Regulatory agencies have increased their expectations with respect to how regulated institutions oversee their relationships
with service providers.
The CFPB and the FDIC have issued guidance to supervised banks with respect to increased responsibilities to vet and
supervise the activities of service providers to ensure compliance with federal consumer protection laws. The FDIC Consent
Order of May 13, 2014, among other things, imposes strict requirements on the Bank with respect to oversight of third-party
agreements and services. The issuance of regulatory guidance, the FDIC Consent Order, and the enforcement of the enhanced
vendor management standards via examination and investigation of us or any third party with whom we do business, may
increase our costs, require increased management attention and adversely impact our operations. In the event we should fail to
meet the heightened standards for management of service providers, we could in the future be subject to further supervisory
orders to cease and desist, civil monetary penalties or other actions due to claimed noncompliance, which could have an adverse
effect on our business, financial condition and operating results.
Capital and Liquidity
For at least the next several years, our ability to grow our business to its fullest potential will be heavily reliant on our ability
to obtain deposits and sell some of the loans we originate.
If we are unable to obtain funding or generate sufficient proceeds from loan sales to fund new Private Education Loan
originations, our business, financial condition, results of operations and cash flows could be materially adversely affected.
We fund Private Education Loan originations through term and liquid brokered and retail deposits raised by the Bank.
Assets funded in this manner result in refinancing risk because the average term of the deposits is shorter than the expected
term of the Private Education Loan assets we create. Also, our ability to maintain our current level of deposits or grow our
deposit base could be affected by regulatory restrictions, including the possible imposition of prior approval requirements or
restrictions on deposit growth through brokered deposits. As a supervisory matter, reliance on brokered deposits as a significant
source of funding is discouraged. As a result, in order to grow our deposit base, we will need to expand our non-brokered
channels for deposit generation, including through new marketing and advertising efforts, which may require significant time,
capital, and effort to implement. Further, the significant competition for deposits from other banking organizations that are also
seeking stable deposits to support their funding needs may affect deposit renewal rates, costs or availability. If we are unable to
develop new channels for deposit generation on favorable terms, it could have a material adverse effect on our business, results
in operations, and financial position.
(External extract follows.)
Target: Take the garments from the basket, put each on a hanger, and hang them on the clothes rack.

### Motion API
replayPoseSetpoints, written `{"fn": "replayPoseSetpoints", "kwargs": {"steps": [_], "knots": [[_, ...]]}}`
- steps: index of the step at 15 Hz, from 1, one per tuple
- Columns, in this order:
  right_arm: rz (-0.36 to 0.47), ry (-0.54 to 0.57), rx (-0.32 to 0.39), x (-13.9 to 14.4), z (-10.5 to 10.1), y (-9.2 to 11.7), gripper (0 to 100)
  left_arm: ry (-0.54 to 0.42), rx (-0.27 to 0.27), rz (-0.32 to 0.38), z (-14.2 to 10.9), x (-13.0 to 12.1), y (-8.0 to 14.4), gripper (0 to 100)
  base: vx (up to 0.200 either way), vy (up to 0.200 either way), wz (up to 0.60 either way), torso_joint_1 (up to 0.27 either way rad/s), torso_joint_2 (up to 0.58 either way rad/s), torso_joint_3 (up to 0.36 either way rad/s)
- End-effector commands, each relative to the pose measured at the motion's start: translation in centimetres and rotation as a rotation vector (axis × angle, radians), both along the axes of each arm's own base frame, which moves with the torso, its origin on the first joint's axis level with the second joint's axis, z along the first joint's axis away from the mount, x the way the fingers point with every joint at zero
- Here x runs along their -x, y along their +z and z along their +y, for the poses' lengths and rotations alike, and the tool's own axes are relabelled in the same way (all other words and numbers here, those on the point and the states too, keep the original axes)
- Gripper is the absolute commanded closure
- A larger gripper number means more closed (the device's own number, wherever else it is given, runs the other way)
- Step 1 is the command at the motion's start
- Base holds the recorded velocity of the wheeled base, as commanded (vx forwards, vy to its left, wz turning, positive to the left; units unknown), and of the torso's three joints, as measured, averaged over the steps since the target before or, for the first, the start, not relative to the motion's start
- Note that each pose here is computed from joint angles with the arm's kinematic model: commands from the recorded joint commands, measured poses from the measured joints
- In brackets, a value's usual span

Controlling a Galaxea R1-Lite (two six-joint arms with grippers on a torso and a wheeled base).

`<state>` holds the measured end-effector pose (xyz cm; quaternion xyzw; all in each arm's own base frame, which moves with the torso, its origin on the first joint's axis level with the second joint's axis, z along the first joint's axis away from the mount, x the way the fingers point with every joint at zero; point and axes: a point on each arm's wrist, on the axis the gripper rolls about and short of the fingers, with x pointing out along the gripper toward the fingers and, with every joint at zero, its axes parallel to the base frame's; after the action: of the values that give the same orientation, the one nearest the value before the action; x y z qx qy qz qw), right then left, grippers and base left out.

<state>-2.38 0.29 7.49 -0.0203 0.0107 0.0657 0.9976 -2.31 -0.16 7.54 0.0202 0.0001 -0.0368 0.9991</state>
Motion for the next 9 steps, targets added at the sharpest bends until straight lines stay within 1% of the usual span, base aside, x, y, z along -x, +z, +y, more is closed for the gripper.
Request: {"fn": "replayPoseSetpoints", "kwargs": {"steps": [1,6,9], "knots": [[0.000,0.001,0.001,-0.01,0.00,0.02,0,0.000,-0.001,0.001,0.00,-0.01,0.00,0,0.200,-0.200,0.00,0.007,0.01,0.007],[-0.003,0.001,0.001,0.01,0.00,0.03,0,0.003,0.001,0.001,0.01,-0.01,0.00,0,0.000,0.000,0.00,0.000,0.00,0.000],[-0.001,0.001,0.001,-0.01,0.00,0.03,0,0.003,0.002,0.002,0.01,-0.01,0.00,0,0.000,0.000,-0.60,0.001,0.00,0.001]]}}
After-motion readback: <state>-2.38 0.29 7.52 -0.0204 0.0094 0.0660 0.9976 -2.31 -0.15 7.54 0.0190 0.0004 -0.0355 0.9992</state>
In addition, our ability to maintain existing or obtain additional deposits may be affected
by factors, including those beyond our control, such as perceptions about our financial strength, quality of deposit servicing or
online banking generally, with could reduce the number of consumers choosing to make deposits with us.
Until such time as our asset base becomes significantly larger, we cannot increase the rate of growth on Private Education
Loan originations and remain within FDIC-stipulated annual growth rates on the Bank unless we can sell significant amounts of
our loan production in secondary capital markets transactions. There is no assurance that third party sales of our Private
Education Loans will be achievable at sufficient levels to make the origination of new Private Education Loans possible or
profitable.
A number of factors, some of which are beyond our control, may adversely affect our loan portfolio funding and disposition
activities and thereby adversely affect our business, financial position, results of operations and cash flows.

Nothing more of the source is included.